Ideally, under braking, the wheel should always rotate. It means that the car can still be steered so easily, and that the car can slow down faster than if the non-rotating tyre is locked. As shown in Figure, the total frictional force on the brakes is much greater than the average frictional force between the tyre and the ground. As the brakes are applied, the brake disk should be able to keep moving through the brake pads. If the brake pads grip too hard, the wheel will lock in place and the only braking force will occur between the tyre rubber and the track as it slides down the ground. Therefore, it heats up one layer of the tyre and wears it away in a flat slice. This is referred to as flat spot. A heavy flat spot will make the car judge vibrate as it wrecked the tyre's beautiful smooth roundness. This can damage the suspension as discovered in 2005 by Kimi Raikkonen. Rotating a tyre from it flat section is harder than rotating along its roundness. The tyre will slip onto its flatspot the next moment of braking and stubbornly refuse to rotate, flattening it even more.
Usually, the cause is overly aggressive driving with a tire that is too weak and rough for conditions, or the driver has overworked the tires before it reaches the working temperature. The rubber in tires is undergone very high cyclic pressure. The work these rubbers do leads to the generation of heat. The combination of high cyclic pressure and high temperature can produce mechanical and chemical rubber changes.
Braking that make the car's tyres locks up.

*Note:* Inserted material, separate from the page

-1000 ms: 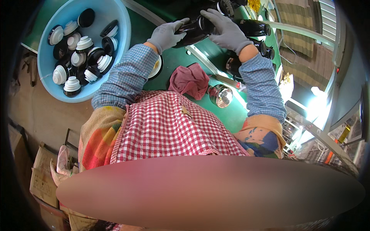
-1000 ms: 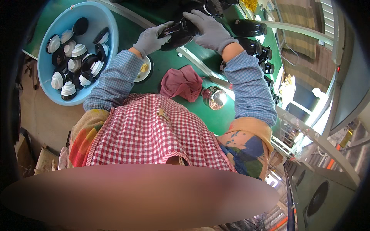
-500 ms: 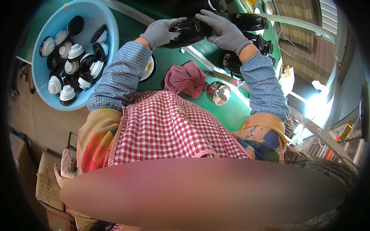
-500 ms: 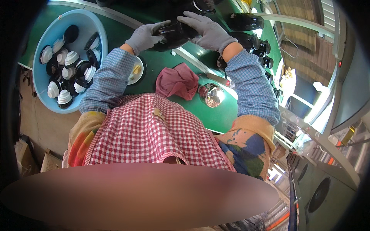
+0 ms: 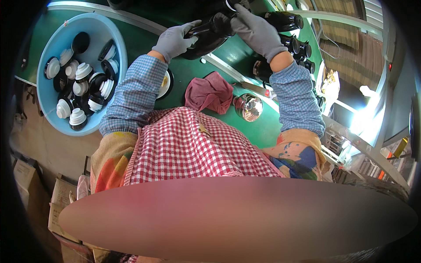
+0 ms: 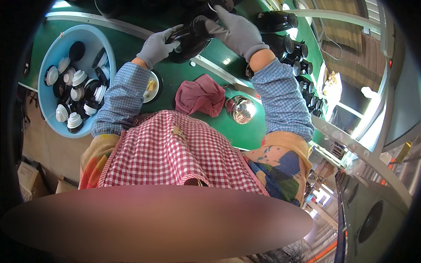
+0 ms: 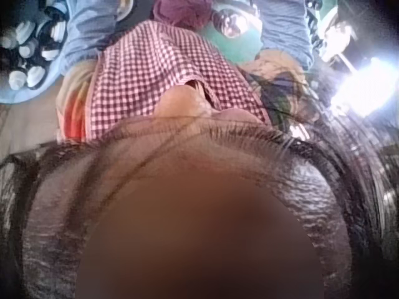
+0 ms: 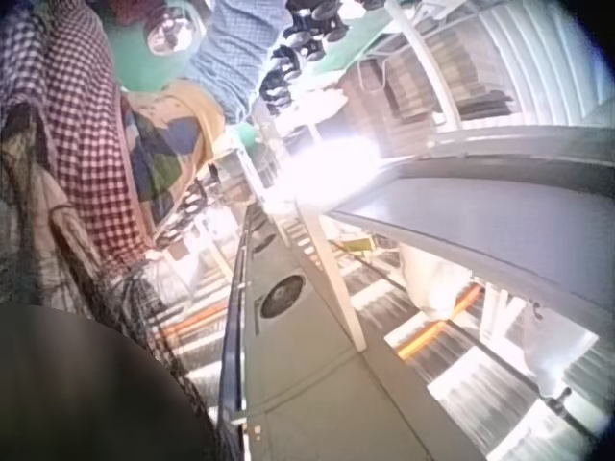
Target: The person picks black mugs from a green conveyor belt and attaches white lids to each one. They place the assembled mugs back onto the belt and continue the process with additional units. A pink cloth and a small bowl are visible on the table.
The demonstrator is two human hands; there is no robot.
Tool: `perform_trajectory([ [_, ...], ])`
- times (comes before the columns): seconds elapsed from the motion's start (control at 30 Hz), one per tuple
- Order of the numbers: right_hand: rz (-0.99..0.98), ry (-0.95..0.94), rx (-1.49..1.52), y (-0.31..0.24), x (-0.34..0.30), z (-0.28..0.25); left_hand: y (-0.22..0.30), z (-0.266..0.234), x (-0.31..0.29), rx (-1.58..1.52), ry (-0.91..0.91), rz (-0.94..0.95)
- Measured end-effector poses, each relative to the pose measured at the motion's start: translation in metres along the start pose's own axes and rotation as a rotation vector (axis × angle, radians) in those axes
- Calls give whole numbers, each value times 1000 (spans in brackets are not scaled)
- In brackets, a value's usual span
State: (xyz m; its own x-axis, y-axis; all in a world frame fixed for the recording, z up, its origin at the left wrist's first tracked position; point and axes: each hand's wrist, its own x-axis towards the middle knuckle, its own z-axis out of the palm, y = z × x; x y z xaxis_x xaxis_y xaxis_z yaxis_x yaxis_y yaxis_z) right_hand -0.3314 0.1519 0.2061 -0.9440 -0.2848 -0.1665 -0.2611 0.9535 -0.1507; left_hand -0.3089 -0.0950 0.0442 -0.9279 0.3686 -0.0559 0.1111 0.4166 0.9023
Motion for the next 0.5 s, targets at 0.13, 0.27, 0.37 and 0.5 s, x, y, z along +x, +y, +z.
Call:
perform_trajectory([
  [0.13,-10,-147,-85,-15,6,-17,7,-7,-3,-24,-58,-52],
  [0.27,-505,70,-222,-2,5,16,-7,2,-2,-161,-50,6],
  [0.37,-161,-185,-167,-24,14,17,-5,5,-9,-105,-33,-3],
  [0.5,17,-352,-206,-48,13,-2,-8,12,-12,-109,-18,8],
])
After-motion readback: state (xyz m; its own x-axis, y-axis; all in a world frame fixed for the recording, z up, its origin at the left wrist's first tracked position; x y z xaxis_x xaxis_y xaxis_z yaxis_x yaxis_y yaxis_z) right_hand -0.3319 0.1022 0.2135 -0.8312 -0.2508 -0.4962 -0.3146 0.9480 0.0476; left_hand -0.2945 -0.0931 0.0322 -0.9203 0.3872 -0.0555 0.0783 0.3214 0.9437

Fresh tyres are not ready to deliver flat out speed straight away. We need to put them through a heat cycle by doing a warmup lap to treats the rubber making it just right for racing. Putting the tyres through warm-up heat cycles is known as scrubbing. When the rubber is heated, it become more viscous. This essentially means it is a little bit more melty or malleable. When the tyre rolls over the rough surface of the track, the soft melty rubber squeezes into the surface the texture and grips nicely.
Prepare more layer of rubber on every corners of the track. This is because driving over this rubber is grippier than driving directly onto the track and less wearing the tyres. The coefficient of friction between the tyre and the rubber layer is much higher, and the surface is smoother so, less wearing.

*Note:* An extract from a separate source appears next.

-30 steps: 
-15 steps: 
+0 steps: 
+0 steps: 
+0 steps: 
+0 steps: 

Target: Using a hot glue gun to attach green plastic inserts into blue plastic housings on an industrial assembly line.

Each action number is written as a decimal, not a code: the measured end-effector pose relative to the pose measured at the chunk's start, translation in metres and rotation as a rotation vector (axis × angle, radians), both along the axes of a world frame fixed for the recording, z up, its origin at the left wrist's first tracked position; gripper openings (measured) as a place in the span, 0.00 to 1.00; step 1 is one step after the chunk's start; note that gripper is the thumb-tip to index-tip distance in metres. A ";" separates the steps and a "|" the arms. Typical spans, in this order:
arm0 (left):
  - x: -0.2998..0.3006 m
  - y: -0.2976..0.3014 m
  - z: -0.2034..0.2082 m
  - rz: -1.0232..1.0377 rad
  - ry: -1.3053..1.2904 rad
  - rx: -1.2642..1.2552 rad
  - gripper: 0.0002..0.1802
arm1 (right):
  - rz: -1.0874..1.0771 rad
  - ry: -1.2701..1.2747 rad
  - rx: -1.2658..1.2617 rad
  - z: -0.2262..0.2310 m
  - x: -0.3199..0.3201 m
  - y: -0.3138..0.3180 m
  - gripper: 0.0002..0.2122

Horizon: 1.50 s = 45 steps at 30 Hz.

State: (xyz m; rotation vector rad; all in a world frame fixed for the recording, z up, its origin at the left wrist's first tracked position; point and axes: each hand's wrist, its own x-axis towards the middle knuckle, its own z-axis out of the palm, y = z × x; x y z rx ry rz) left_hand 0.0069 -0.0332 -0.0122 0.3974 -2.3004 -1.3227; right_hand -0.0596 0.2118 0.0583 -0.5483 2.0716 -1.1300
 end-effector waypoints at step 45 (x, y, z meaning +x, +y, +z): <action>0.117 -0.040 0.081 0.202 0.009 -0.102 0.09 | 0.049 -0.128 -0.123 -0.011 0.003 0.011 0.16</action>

To reduce the pressure on the tyre, the driver needs to drive very smoothly. This is because the when tyre is braking vigorously, the downward force exert on the tyre is very high thus will wear the tyre faster.
Managing the condition of tyres is a tricky thing for a driver to do as they need to keep the rubber consistently within the correct temperature range or working range to ensure that the rubber is heated correctly not only at the surface or at the core. A nice consistent temperature must be right through the depth of the tyre, not too hot or not too cold.